Je crois que je fus éloquent ; cependant Harriet resta inébranlable et opposa à ma fougue un secouement de tête patient mais résolu ; quand je m’emportais trop, elle me regardait avec le plus doux et le plus affectueux des sourires, et levait un doigt en l’air. Alors, ma fureur tombait et je balbutiais au lieu de commander.

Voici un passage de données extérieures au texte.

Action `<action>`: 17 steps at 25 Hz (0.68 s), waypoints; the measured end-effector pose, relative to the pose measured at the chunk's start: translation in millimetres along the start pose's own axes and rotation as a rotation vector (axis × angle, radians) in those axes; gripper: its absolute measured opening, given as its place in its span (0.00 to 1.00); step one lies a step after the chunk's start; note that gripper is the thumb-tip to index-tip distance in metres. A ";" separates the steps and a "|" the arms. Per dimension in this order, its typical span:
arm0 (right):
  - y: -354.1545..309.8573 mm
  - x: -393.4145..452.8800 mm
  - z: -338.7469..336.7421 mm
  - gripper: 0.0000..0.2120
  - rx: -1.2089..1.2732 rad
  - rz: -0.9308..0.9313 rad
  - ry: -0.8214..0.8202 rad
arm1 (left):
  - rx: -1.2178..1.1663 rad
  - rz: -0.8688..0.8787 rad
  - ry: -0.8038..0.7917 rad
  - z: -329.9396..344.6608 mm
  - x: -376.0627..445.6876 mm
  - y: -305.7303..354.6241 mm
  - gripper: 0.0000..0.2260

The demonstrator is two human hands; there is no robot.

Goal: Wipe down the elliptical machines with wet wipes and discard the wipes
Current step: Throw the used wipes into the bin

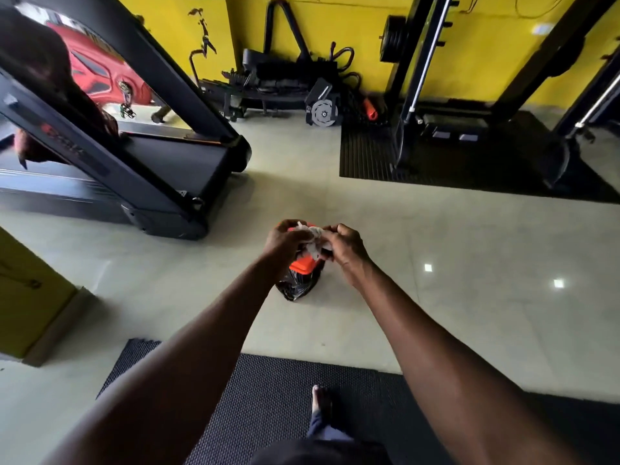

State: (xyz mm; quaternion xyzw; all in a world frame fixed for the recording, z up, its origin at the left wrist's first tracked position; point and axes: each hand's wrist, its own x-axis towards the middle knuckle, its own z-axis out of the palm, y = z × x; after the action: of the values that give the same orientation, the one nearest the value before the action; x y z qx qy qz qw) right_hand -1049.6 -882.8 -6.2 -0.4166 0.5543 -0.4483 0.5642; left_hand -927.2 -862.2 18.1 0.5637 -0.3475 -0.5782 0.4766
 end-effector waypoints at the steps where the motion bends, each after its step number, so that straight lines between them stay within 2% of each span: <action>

— Non, Wilfrid, non, dit-elle, vos discours ne sont pas raisonnables. Vous continuerez, vous me l’avez promis ! à ne parler de nous à personne ! Ce qui sera, sera ; il n’est besoin, à cet effet, d’aucune déclaration emphatique et précipitée. D’ailleurs, vous m’avez juré de vous taire, et si Wilfrid me trompe, en qui puis-je croire ? Puis vous partirez… Vous partirez dans huit jours !… Ne m’interrompez pas !… Comment ! cette Angleterre que vous chérissez tant, votre pays, celui de vos braves aïeux, cette terre que vous appelez depuis que vous êtes au monde !… vous ne voulez plus rien faire pour elle ?… être rien pour elle ?… Vous l’oubliez ?… Mais nous deux, dites-vous ? Attendre vous est-il impossible ? et si je ne veux d’engagement avoué qu’avec un Wilfrid digne de son nom, digne de lui-même, digne de moi, qu’avez-vous à répondre ?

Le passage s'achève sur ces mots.